▸ **The task**
Using the records below, locate all lines containing "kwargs" and return them.

··· Records supplied

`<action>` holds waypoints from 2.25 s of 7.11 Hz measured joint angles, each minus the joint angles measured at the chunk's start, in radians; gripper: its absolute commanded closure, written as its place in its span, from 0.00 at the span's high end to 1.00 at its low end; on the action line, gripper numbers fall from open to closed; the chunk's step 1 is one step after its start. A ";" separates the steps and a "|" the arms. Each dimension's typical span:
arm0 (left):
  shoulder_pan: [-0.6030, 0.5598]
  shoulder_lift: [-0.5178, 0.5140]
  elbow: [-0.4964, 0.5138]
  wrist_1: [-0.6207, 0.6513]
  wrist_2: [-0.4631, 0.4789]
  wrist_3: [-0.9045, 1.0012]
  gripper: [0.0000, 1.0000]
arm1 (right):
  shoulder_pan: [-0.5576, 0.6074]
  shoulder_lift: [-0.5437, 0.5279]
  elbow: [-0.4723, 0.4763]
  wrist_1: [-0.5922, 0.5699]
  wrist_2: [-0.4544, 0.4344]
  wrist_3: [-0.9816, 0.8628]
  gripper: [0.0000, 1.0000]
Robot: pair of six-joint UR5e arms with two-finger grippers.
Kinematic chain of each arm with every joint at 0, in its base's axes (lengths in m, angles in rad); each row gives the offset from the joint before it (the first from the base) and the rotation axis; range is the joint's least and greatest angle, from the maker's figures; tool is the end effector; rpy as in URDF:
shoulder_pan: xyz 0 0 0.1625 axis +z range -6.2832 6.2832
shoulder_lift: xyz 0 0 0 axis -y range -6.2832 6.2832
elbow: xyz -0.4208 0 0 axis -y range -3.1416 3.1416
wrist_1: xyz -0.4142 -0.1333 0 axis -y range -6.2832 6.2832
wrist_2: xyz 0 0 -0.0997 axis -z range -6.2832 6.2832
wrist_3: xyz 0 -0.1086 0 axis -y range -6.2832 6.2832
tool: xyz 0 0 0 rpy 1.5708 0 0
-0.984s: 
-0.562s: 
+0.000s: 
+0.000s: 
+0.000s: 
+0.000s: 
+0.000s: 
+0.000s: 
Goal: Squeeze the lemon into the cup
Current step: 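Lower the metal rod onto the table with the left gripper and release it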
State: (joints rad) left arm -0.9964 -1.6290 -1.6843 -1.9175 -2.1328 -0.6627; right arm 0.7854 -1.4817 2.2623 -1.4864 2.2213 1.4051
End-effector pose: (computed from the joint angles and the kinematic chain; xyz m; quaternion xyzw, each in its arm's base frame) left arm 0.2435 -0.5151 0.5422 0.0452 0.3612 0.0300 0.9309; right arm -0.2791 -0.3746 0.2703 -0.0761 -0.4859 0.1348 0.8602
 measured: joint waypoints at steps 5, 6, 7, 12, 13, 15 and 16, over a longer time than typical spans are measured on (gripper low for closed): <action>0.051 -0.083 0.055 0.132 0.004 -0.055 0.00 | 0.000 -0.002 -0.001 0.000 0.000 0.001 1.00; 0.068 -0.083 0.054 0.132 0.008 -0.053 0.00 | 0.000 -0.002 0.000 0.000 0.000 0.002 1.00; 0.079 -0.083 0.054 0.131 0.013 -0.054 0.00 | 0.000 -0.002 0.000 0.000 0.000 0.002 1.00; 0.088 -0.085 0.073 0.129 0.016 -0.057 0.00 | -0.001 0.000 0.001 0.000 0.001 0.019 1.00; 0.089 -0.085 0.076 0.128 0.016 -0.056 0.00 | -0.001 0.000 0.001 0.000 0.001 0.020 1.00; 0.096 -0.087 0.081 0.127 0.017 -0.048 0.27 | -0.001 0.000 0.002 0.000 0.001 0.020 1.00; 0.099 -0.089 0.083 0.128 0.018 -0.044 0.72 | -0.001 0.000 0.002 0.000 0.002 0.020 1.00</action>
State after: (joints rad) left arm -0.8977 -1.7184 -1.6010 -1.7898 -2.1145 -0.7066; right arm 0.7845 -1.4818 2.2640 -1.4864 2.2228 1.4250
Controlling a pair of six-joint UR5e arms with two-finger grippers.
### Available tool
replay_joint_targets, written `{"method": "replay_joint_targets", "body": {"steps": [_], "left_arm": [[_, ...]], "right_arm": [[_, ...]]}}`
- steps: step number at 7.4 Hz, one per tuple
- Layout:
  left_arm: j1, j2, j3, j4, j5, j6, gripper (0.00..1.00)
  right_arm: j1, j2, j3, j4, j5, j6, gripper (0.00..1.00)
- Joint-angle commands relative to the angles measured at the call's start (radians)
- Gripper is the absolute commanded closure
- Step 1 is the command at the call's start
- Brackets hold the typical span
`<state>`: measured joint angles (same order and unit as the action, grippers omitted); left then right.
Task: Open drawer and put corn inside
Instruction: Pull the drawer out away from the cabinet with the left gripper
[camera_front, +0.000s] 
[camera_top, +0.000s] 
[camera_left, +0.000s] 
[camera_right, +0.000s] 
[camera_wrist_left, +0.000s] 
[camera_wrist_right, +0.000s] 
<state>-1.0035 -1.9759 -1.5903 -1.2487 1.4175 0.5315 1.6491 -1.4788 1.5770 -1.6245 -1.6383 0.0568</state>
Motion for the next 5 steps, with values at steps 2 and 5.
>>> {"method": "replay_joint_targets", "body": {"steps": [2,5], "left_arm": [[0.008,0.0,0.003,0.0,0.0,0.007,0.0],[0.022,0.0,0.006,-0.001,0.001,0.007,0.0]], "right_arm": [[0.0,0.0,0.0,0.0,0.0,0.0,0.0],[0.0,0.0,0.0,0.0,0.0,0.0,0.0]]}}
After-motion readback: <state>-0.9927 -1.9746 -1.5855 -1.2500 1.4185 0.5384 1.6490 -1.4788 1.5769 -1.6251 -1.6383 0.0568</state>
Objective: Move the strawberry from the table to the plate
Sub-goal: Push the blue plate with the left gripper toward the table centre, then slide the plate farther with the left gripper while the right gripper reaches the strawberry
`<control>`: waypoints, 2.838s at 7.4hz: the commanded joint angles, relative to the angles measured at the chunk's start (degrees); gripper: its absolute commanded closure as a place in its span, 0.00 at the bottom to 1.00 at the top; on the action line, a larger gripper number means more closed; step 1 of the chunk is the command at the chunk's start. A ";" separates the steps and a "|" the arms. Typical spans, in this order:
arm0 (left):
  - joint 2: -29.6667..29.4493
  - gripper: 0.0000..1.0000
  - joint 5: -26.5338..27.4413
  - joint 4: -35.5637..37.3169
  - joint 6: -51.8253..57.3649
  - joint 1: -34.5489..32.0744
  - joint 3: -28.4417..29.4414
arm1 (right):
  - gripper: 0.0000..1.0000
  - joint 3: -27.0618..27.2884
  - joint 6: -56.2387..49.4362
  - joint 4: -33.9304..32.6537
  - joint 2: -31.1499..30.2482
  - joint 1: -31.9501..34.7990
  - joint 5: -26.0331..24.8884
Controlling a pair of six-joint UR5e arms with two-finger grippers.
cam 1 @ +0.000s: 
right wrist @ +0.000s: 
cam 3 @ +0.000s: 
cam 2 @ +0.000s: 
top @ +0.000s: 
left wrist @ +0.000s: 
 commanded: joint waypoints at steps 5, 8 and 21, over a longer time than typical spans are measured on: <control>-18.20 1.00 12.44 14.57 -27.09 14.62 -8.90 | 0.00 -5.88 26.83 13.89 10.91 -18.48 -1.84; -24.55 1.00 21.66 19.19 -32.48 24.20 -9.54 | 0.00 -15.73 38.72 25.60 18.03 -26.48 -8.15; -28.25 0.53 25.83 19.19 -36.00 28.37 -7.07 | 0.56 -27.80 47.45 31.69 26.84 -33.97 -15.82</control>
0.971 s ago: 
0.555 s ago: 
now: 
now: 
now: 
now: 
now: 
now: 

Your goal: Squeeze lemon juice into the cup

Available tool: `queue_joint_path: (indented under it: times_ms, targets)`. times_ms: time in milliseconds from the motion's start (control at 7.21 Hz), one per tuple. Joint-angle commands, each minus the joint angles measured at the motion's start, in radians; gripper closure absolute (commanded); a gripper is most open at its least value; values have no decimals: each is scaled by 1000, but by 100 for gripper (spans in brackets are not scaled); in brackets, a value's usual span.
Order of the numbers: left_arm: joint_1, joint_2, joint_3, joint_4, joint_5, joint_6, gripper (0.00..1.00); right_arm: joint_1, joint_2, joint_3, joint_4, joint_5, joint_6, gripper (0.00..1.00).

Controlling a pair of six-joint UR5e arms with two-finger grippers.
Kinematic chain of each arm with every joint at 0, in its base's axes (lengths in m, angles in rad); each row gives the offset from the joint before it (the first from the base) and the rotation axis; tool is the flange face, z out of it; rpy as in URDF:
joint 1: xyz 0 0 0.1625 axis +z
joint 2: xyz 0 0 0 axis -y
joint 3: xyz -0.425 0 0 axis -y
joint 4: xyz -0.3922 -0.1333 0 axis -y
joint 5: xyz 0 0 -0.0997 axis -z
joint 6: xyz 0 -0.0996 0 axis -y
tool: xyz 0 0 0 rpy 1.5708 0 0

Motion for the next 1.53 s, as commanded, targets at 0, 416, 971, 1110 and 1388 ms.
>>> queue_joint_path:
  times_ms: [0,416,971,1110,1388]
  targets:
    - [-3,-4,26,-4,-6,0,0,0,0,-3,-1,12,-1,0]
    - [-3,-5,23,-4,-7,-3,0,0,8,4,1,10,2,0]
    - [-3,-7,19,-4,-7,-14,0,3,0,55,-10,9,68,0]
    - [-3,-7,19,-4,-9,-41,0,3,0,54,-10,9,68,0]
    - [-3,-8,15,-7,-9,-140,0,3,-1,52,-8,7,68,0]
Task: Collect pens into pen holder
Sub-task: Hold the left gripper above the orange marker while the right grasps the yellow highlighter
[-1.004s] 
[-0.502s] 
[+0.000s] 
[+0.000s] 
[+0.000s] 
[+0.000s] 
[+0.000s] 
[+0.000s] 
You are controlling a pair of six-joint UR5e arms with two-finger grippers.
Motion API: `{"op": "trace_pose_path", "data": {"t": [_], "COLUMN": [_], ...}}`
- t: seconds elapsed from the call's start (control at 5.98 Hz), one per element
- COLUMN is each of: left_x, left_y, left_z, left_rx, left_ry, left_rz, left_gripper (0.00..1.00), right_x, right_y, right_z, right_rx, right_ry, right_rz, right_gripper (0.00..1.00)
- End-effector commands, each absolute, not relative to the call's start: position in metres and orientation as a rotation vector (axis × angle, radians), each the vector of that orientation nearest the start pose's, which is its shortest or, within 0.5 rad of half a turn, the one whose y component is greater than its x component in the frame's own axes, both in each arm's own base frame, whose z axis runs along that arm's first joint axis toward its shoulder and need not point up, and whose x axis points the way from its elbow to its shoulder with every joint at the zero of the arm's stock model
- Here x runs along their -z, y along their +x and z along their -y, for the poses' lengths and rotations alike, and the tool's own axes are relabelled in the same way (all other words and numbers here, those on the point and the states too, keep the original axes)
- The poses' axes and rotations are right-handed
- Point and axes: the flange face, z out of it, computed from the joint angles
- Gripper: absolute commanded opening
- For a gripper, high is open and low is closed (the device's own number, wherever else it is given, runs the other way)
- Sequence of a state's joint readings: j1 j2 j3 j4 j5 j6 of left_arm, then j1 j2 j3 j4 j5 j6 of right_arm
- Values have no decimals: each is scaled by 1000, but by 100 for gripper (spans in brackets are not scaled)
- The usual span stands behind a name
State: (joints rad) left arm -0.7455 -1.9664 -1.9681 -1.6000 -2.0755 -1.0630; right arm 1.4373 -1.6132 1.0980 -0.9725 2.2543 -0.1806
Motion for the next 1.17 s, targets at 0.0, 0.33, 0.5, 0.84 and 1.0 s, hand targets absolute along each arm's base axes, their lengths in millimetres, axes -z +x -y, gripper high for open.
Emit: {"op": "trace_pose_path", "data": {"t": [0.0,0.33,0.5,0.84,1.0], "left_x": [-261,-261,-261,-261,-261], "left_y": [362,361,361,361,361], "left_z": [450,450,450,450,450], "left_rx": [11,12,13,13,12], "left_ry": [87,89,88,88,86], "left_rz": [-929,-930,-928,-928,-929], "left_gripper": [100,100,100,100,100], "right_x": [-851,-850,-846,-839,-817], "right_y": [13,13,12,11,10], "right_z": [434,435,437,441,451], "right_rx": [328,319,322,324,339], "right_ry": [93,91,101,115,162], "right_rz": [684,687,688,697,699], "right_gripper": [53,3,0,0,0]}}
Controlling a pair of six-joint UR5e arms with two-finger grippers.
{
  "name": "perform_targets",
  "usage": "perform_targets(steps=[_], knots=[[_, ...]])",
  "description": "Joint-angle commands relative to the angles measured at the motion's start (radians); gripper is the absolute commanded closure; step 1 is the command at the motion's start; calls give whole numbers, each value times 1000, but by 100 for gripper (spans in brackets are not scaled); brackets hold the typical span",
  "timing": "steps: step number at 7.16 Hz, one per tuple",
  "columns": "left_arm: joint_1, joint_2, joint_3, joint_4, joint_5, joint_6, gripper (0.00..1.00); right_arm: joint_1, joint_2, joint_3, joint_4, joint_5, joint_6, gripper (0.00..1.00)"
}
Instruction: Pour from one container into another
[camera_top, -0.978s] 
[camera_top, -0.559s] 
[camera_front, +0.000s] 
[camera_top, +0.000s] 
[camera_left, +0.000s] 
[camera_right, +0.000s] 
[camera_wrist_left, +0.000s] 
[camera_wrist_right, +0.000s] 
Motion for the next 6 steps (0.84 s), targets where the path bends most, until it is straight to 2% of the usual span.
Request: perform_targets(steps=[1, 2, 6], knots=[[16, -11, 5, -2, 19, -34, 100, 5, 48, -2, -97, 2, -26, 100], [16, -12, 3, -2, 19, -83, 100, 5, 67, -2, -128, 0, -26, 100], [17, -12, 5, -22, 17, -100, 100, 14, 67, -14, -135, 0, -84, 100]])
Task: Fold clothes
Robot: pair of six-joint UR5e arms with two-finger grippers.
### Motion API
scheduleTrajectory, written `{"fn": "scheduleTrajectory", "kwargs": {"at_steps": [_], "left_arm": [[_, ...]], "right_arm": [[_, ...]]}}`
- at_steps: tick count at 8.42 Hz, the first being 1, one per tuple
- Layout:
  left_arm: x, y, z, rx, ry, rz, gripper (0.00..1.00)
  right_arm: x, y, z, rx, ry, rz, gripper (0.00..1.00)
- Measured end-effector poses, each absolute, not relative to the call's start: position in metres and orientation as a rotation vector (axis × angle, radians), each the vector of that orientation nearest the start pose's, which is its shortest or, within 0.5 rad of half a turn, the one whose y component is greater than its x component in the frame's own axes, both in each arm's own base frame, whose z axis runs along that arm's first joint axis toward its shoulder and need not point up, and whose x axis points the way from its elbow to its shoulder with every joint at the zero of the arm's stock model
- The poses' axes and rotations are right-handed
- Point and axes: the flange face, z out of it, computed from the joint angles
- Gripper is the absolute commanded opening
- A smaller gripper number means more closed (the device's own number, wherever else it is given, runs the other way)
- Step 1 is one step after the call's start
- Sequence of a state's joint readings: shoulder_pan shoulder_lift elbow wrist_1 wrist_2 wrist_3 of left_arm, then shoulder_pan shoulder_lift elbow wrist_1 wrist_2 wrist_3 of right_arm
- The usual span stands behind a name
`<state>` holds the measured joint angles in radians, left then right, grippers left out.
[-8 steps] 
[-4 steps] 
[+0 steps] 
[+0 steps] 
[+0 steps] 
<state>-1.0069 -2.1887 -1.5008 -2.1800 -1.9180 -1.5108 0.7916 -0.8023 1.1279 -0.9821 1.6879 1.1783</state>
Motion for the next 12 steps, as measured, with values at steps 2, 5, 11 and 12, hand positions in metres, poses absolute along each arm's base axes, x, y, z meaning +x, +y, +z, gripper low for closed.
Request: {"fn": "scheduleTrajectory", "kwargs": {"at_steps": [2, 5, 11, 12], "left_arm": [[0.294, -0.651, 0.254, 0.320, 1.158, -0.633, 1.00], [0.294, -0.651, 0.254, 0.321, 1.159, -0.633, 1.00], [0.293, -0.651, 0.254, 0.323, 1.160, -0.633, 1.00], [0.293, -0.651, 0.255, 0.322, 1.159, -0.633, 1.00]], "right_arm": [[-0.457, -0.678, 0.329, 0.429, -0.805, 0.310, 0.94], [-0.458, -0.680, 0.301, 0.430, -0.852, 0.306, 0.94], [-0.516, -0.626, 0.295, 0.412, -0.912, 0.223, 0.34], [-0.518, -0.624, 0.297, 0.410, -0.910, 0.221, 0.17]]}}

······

▸ **Task response**
scheduleTrajectory, written `{"fn": "scheduleTrajectory", "kwargs": {"at_steps": [_], "left_arm": [[_, ...]], "right_arm": [[_, ...]]}}`
Request: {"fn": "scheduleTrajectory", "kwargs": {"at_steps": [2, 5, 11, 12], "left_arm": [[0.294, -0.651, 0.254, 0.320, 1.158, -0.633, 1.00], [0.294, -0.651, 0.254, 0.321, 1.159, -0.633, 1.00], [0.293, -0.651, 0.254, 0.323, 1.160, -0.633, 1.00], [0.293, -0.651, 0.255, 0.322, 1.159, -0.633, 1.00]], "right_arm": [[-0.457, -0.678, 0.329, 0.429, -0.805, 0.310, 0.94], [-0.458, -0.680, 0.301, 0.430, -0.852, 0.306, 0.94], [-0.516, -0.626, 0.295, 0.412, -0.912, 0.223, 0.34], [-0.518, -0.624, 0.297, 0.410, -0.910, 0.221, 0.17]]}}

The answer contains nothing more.